Constituents can be individual words, phrases, or even larger groups such as whole clauses. Within a sentence, they have a nested hierarchical structure. For instance, the first example sentence you gave could be analyzed as:
The whole sentence is made up of a prepositional phrase, followed by a noun phrase, and then a verb phrase. The prepositional phrase can be further decomposed into a unit consisting of the single word 'On' followed by a noun phrase.
Phrase Structure Parsers
To find constituents automatically, you will probably want to use a phrase structure parser. There are many such parses to choose from that are available as open source, including:
The Stanford and Berkeley parsers are probably the easiest to install and use. As seen in Cer et al. 2010, the most accurate parsers are Berkeley and Charniak. The Bikel parser is slower and less accurate than the others.
Online Demo
There's an online demo for the Stanford parser here. I used the demo to produce the parse given above of your example sentence.
A Note About Deletion
Within each constituent, there will be a head word.

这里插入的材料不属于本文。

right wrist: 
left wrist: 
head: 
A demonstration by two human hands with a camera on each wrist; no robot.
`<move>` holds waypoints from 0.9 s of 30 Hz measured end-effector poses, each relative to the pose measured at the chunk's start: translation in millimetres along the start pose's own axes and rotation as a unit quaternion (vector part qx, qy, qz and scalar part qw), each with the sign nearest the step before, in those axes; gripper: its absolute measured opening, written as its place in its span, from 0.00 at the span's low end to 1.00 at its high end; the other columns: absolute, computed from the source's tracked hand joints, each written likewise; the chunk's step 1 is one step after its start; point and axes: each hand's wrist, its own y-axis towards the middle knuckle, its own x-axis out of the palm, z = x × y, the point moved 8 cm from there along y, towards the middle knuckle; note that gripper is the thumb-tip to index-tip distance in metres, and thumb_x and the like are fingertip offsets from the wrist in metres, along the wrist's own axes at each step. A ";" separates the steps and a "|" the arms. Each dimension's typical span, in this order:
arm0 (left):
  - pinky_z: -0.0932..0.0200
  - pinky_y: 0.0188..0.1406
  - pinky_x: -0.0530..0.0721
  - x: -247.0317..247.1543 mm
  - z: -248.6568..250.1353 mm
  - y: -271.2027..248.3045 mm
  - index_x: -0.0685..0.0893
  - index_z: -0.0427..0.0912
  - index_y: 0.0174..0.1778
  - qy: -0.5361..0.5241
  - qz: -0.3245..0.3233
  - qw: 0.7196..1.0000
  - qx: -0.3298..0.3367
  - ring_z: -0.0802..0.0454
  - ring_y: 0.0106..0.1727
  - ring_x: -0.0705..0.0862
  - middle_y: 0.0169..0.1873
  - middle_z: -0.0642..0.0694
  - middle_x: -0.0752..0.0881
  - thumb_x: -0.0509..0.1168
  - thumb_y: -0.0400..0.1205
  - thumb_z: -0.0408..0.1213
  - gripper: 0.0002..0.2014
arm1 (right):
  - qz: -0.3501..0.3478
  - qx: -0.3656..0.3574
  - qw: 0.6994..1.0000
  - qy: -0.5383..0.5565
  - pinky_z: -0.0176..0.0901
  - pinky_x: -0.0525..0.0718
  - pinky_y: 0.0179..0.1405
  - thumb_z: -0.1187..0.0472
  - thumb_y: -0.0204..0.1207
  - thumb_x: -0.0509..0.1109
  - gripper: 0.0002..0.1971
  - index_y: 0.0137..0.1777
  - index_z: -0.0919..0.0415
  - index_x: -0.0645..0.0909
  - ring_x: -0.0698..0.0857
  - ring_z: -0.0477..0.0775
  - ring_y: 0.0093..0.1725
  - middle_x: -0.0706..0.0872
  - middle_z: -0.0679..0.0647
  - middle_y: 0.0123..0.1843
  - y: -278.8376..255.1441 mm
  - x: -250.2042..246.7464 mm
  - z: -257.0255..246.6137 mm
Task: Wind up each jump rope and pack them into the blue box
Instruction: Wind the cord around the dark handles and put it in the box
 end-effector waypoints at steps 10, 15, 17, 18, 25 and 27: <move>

For example, take the noun phrase:
(NP (DT The) (JJ big) (JJ blue) (NN ball))
The head word here is the noun
ball
, and it is modified by the adjectivesbig
andblue
. If this noun phrase was embedded in a sentence, you could delete those modifiers and still have something that was consistent with, but less specific than, the meaning of the original sentence.Within noun phrases, you can generally delete the adjectives, nouns that are not the head, and nested prepositional phrases.
Within verb phrases and complete clauses, things get more tricky since deleting material that servers as an argument to the verb can completely change the interpretation a sentence. For example, deleting
the book
fromHe sold Jim the book
results inHe sold Jim
.OpenNLP 可以为您做一些事情。 短语分块和解析应该可以帮助你。然而,这并不是一个特别简单的问题,随着句子结构变得更加复杂和模糊,算法往往会变得混乱。有时您应该能够对句子中的短语进行重新排序并保持含义。
OpenNLP may do some of this for you. Phrase chunking and parsing should help you with this. However, this is not a particularly simple problem, and algorithms will tend to get confused as sentence structure becomes more complex and ambiguous. You should sometimes be able to reorder phrases within a sentence and maintain meaning.